◆ **WHAT TO PRODUCE**: Could you transcribe all of the data word for word?

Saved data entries
--- START ---

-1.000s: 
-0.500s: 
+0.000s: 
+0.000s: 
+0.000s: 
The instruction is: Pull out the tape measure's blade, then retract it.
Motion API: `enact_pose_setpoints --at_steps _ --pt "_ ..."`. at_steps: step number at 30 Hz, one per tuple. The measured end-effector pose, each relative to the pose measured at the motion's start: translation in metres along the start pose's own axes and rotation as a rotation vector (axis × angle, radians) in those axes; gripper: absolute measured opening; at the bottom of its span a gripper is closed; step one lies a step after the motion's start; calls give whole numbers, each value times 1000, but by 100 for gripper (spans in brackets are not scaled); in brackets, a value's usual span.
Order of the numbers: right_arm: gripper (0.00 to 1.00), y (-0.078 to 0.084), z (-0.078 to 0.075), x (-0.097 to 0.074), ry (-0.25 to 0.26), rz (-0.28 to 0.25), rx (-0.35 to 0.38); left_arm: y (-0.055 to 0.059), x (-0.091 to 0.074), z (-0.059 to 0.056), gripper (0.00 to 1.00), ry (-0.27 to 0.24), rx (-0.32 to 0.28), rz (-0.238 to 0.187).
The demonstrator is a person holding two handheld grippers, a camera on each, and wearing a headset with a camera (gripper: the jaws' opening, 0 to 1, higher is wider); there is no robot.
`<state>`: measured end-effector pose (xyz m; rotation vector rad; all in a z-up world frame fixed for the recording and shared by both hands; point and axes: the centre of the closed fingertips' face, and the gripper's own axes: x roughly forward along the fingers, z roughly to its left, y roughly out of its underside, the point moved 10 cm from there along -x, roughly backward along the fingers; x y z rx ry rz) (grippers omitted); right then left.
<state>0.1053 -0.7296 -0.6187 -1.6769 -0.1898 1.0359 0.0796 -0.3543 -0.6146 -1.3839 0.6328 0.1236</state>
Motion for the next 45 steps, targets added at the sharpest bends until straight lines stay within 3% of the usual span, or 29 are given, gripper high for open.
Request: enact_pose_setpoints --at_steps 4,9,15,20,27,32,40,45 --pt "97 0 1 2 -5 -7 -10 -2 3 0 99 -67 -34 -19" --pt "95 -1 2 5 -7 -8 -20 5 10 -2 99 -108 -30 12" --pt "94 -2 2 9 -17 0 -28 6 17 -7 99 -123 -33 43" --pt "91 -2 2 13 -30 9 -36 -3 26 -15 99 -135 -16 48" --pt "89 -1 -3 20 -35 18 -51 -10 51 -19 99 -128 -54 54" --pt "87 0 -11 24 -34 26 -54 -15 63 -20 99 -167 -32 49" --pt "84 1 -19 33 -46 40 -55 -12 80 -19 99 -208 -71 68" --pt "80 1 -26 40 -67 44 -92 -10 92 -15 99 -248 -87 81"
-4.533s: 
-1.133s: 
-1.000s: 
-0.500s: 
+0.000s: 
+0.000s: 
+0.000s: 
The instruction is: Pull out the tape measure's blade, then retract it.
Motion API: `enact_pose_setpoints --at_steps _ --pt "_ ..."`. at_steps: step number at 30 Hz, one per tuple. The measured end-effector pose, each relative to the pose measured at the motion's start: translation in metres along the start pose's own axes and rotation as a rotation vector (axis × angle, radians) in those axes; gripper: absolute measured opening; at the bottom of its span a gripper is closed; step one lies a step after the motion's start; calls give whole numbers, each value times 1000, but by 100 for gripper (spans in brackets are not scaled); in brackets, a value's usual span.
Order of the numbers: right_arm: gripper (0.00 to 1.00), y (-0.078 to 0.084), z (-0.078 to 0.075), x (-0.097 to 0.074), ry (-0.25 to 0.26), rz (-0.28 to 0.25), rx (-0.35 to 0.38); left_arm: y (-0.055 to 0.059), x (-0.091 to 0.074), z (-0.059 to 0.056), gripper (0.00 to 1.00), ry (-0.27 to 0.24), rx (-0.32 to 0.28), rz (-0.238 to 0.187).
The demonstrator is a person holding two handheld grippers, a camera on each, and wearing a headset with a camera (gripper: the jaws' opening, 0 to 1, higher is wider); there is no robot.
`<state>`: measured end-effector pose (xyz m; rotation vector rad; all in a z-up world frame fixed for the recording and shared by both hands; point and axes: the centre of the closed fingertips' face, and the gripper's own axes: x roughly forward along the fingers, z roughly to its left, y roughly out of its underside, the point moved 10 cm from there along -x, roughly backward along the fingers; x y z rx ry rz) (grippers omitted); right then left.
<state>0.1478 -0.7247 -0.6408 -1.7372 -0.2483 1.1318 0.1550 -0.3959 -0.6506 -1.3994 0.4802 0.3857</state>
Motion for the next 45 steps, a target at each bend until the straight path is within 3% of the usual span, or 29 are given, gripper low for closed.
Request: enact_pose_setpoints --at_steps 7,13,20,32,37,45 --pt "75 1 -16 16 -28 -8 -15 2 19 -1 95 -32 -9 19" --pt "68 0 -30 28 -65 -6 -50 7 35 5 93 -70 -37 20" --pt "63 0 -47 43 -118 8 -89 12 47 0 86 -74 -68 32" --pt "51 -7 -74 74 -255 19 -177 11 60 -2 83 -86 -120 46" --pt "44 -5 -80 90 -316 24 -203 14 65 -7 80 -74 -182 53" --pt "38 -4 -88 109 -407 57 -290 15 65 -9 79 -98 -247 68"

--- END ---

◆ **EXERCISE ANSWER**:
-1.000s: 
-0.500s: 
+0.000s: 
+0.000s: 
+0.000s: 
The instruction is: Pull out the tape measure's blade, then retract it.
Motion API: `enact_pose_setpoints --at_steps _ --pt "_ ..."`. at_steps: step number at 30 Hz, one per tuple. The measured end-effector pose, each relative to the pose measured at the motion's start: translation in metres along the start pose's own axes and rotation as a rotation vector (axis × angle, radians) in those axes; gripper: absolute measured opening; at the bottom of its span a gripper is closed; step one lies a step after the motion's start; calls give whole numbers, each value times 1000, but by 100 for gripper (spans in brackets are not scaled); in brackets, a value's usual span.
Order of the numbers: right_arm: gripper (0.00 to 1.00), y (-0.078 to 0.084), z (-0.078 to 0.075), x (-0.097 to 0.074), ry (-0.25 to 0.26), rz (-0.28 to 0.25), rx (-0.35 to 0.38); left_arm: y (-0.055 to 0.059), x (-0.091 to 0.074), z (-0.059 to 0.056), gripper (0.00 to 1.00), ry (-0.27 to 0.24), rx (-0.32 to 0.28), rz (-0.238 to 0.187).
The demonstrator is a person holding two handheld grippers, a camera on each, and wearing a headset with a camera (gripper: the jaws' opening, 0 to 1, higher is wider); there is no robot.
`<state>`: measured end-effector pose (xyz m; rotation vector rad; all in a z-up world frame fixed for the recording and shared by both hands; point and axes: the centre of the closed fingertips' face, and the gripper's own axes: x roughly forward along the fingers, z roughly to its left, y roughly out of its underside, the point moved 10 cm from there along -x, roughly backward along the fingers; x y z rx ry rz) (grippers omitted); right then left.
<state>0.1053 -0.7296 -0.6187 -1.6769 -0.1898 1.0359 0.0796 -0.3543 -0.6146 -1.3839 0.6328 0.1236</state>
Motion for the next 45 steps, targets added at the sharpest bends until straight lines stay within 3% of the usual span, or 29 are given, gripper high for open.
Request: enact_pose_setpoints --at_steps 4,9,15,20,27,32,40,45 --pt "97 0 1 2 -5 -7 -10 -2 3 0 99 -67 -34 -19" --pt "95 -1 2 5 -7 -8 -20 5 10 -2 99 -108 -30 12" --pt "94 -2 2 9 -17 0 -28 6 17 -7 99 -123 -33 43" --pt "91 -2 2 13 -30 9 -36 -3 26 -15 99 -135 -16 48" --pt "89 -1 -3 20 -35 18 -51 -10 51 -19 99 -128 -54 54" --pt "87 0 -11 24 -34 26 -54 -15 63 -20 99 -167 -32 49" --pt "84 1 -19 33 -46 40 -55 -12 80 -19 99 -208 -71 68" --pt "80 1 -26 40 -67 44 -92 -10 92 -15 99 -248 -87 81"
-4.533s: 
-1.133s: 
-1.000s: 
-0.500s: 
+0.000s: 
+0.000s: 
+0.000s: 
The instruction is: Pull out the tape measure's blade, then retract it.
Motion API: `enact_pose_setpoints --at_steps _ --pt "_ ..."`. at_steps: step number at 30 Hz, one per tuple. The measured end-effector pose, each relative to the pose measured at the motion's start: translation in metres along the start pose's own axes and rotation as a rotation vector (axis × angle, radians) in those axes; gripper: absolute measured opening; at the bottom of its span a gripper is closed; step one lies a step after the motion's start; calls give whole numbers, each value times 1000, but by 100 for gripper (spans in brackets are not scaled); in brackets, a value's usual span.
Order of the numbers: right_arm: gripper (0.00 to 1.00), y (-0.078 to 0.084), z (-0.078 to 0.075), x (-0.097 to 0.074), ry (-0.25 to 0.26), rz (-0.28 to 0.25), rx (-0.35 to 0.38); left_arm: y (-0.055 to 0.059), x (-0.091 to 0.074), z (-0.059 to 0.056), gripper (0.00 to 1.00), ry (-0.27 to 0.24), rx (-0.32 to 0.28), rz (-0.238 to 0.187).
The demonstrator is a person holding two handheld grippers, a camera on each, and wearing a headset with a camera (gripper: the jaws' opening, 0 to 1, higher is wider); there is no robot.
`<state>`: measured end-effector pose (xyz m; rotation vector rad; all in a z-up world frame fixed for the recording and shared by both hands; point and axes: the centre of the closed fingertips' face, and the gripper's own axes: x roughly forward along the fingers, z roughly to its left, y roughly out of its underside, the point moved 10 cm from there along -x, roughly backward along the fingers; x y z rx ry rz) (grippers omitted); right then left.
<state>0.1478 -0.7247 -0.6408 -1.7372 -0.2483 1.1318 0.1550 -0.3959 -0.6506 -1.3994 0.4802 0.3857</state>
Motion for the next 45 steps, a target at each bend until the straight path is within 3% of the usual span, or 29 are given, gripper low for closed.
Request: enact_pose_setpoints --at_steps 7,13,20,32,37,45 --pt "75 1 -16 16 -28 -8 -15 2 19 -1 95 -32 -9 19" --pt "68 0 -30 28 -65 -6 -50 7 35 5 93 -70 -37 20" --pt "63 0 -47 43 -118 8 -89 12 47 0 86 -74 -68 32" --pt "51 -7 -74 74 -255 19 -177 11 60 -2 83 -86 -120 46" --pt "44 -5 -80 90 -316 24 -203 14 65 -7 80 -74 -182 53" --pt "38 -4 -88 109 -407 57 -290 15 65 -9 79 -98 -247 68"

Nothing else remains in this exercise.